## Exercise goal
Line by line, copy the listing below exactly.

START Dataset extract

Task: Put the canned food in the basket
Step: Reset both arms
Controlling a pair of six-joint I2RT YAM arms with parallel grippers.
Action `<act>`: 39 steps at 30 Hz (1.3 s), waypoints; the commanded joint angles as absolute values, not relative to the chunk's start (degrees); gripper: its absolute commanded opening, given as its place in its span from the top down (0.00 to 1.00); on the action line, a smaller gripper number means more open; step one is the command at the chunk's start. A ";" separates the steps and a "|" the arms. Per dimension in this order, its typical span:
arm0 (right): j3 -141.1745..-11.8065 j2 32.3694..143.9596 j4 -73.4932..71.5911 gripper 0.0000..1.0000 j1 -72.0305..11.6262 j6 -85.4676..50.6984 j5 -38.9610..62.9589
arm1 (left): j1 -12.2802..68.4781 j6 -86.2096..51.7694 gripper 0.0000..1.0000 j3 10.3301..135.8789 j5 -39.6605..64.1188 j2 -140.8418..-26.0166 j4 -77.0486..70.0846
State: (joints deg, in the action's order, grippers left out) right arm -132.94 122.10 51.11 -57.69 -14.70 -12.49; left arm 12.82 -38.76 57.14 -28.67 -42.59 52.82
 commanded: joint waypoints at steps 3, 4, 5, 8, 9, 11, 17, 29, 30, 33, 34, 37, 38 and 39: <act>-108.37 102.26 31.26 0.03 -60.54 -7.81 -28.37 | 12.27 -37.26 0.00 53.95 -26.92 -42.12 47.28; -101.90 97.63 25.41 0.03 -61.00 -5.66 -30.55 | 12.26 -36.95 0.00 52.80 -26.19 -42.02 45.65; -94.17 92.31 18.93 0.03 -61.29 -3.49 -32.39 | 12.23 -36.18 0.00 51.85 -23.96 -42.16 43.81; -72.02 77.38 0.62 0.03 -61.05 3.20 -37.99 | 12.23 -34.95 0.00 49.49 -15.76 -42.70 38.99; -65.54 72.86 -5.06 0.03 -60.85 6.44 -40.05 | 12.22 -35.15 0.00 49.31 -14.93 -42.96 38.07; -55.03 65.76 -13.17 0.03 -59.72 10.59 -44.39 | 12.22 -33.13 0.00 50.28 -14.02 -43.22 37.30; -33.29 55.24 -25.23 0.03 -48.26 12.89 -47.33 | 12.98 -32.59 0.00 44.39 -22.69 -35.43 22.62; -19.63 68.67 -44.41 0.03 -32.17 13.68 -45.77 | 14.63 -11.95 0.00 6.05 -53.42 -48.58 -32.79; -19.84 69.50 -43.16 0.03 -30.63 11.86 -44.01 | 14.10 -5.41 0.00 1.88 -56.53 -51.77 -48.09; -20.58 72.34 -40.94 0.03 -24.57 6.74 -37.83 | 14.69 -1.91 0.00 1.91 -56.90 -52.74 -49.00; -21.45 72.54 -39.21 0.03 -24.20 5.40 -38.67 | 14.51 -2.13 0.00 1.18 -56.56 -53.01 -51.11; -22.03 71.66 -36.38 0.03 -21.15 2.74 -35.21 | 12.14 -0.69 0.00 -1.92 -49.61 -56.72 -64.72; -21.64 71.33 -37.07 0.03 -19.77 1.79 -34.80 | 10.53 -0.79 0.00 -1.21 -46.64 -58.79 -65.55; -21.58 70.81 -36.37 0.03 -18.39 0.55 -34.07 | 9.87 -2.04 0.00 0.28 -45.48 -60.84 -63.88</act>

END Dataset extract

## Final answer
Task: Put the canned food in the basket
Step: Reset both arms
Controlling a pair of six-joint I2RT YAM arms with parallel grippers.
Action `<act>`: 39 steps at 30 Hz (1.3 s), waypoints; the commanded joint angles as absolute values, not relative to the chunk's start (degrees); gripper: its absolute commanded opening, given as its place in its span from the top down (0.00 to 1.00); on the action line, a smaller gripper number means more open; step one is the command at the chunk's start. A ";" separates the steps and a "|" the arms. Per dimension in this order, its typical span:
arm0 (right): j3 -141.1745..-11.8065 j2 32.3694..143.9596 j4 -73.4932..71.5911 gripper 0.0000..1.0000 j1 -72.0305..11.6262 j6 -85.4676..50.6984 j5 -38.9610..62.9589
arm1 (left): j1 -12.2802..68.4781 j6 -86.2096..51.7694 gripper 0.0000..1.0000 j3 10.3301..135.8789 j5 -39.6605..64.1188 j2 -140.8418..-26.0166 j4 -77.0486..70.0846
State: (joints deg, in the action's order, grippers left out) right arm -132.94 122.10 51.11 -57.69 -14.70 -12.49; left arm 12.82 -38.76 57.14 -28.67 -42.59 52.82
 commanded: joint waypoints at steps 3, 4, 5, 8, 9, 11, 17, 29, 30, 33, 34, 37, 38 and 39: <act>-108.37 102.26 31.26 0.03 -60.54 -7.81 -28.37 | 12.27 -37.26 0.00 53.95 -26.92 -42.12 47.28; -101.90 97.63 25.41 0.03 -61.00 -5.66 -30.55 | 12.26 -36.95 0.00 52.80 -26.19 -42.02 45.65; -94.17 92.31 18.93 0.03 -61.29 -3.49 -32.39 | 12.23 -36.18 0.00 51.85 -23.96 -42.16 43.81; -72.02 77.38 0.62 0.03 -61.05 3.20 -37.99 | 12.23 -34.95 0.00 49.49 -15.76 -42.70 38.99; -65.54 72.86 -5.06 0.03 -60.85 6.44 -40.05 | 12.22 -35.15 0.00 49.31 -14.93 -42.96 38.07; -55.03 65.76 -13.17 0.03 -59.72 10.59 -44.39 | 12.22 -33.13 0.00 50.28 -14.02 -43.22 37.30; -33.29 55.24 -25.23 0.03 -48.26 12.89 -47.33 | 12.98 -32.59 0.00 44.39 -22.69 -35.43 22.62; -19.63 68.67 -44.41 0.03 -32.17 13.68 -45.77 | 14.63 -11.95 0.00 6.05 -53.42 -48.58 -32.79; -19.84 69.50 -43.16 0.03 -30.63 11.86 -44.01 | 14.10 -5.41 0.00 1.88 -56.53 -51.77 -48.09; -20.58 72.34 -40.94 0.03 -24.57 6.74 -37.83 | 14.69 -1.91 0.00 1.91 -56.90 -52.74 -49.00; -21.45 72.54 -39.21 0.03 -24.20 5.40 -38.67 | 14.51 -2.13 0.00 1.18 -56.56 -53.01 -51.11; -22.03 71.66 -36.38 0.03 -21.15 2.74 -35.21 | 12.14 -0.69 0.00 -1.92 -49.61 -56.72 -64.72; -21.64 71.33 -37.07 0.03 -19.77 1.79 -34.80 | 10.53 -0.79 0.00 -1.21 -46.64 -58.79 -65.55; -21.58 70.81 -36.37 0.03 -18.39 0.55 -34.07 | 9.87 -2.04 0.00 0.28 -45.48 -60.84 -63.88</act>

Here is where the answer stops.